Kroger Ties Up With Ocado as Grocery Ecommerce Enters the Next Phase
The battle for grocery e-commerce supremacy just got a whole lot more interesting with the annoucement of a strategic alliance between US supermarket giant Korger and UK grocery e-commerce pure play Ocado.
I consider Ocado to be best in breed in terms of their automated fulfillment (Customer Fulfillment Centers) and creating customer friendly interfaces to facilitate efficient ordering. This has led to what is arguably one of the few e-commerce grocery businesses that is actually profitable, with group turnover of £1.5 billion and significant EBITDA profit of £86 million in 2017.
Ocado’s technology automates the processing and packing of online grocery orders, using hundreds of robots in technological advanced order fulfillment centers. Ocado has recently been working on licensing their technology solutions and had created partnerships with Morrisons, Grupe Casino and Sobeys in Canada. The Kroger deal takes this to a whole new level. As part of the deal, Kroger will take a stake in the British company, equivalent to 5 percent of the existing share capital valued at 183 million pounds.

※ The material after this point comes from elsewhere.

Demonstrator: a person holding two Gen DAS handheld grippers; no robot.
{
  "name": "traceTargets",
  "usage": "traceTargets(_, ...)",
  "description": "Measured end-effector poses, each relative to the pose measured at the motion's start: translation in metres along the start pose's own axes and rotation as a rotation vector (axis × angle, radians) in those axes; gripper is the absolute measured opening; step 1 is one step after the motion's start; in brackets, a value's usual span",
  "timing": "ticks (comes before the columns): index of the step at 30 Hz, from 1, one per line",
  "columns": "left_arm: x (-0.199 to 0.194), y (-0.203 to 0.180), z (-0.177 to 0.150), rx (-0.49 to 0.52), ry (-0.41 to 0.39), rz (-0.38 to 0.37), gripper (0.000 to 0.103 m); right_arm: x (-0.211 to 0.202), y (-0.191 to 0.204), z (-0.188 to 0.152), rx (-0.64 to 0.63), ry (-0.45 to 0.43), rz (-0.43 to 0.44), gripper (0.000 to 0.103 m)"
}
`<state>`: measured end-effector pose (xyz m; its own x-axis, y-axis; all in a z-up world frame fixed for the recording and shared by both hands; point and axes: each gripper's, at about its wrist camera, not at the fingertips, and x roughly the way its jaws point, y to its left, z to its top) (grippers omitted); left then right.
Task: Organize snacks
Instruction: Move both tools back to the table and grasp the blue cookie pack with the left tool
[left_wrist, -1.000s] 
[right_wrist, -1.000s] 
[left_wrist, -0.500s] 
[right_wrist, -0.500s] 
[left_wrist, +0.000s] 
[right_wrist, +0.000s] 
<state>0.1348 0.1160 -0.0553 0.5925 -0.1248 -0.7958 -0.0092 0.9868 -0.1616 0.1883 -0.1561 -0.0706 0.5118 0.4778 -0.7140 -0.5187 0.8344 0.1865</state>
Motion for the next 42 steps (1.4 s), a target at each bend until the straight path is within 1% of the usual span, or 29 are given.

Kroger is no stranger to utilizing UK technology to drive their business. Kroger had a long term partnership with Tesco and Dunnhumby around loyalty programs, which has since been spun off as 84.51°.
The move with Ocado significantly ups the ante for Kroger and further positions them in their long term battle against Walmart and Amazon:
- ClickList has rolled out to over 1000 stores, which focuses on order on-line, in-store fulfillment and in-store pick up
- Kroger has partnered with Instacart in multiple divisions, which also relies on in-store picking and contracted delivery in as little as one hour
- With Ocado, the two companies are working to identify the first three sites in 2018 for the development of new, automated warehouse facilities, and will identify up to a total of 20 over the first three years of the agreement. These warehouses truly can be game changers, with automated technology capable of picking 175 units per hour, according to Ocado’s annual report, which is a massive step change versus in-store efficiencies.
What is the right answer? There is likely not just one perfect solution for e-commerce fulfillment. While in-store pick is an easy way to start, it is highly inefficient from a labor standpoint and difficult to scale—in busy e-commerce stores, pickers can get in the way of shoppers. Automated warehouses are also not the end-all solution. Automation is capital intensive, requires scale to get to efficiency and doesn’t work in all geographies (population concentration, like what is seen in higher penetrated grocery e-commerce markets in the U.K. and South Korea, is a huge factor). Kroger is likely to continue to operate multiple models while it builds out these automated centers.
This is another game changer in the grocery e-commerce wars.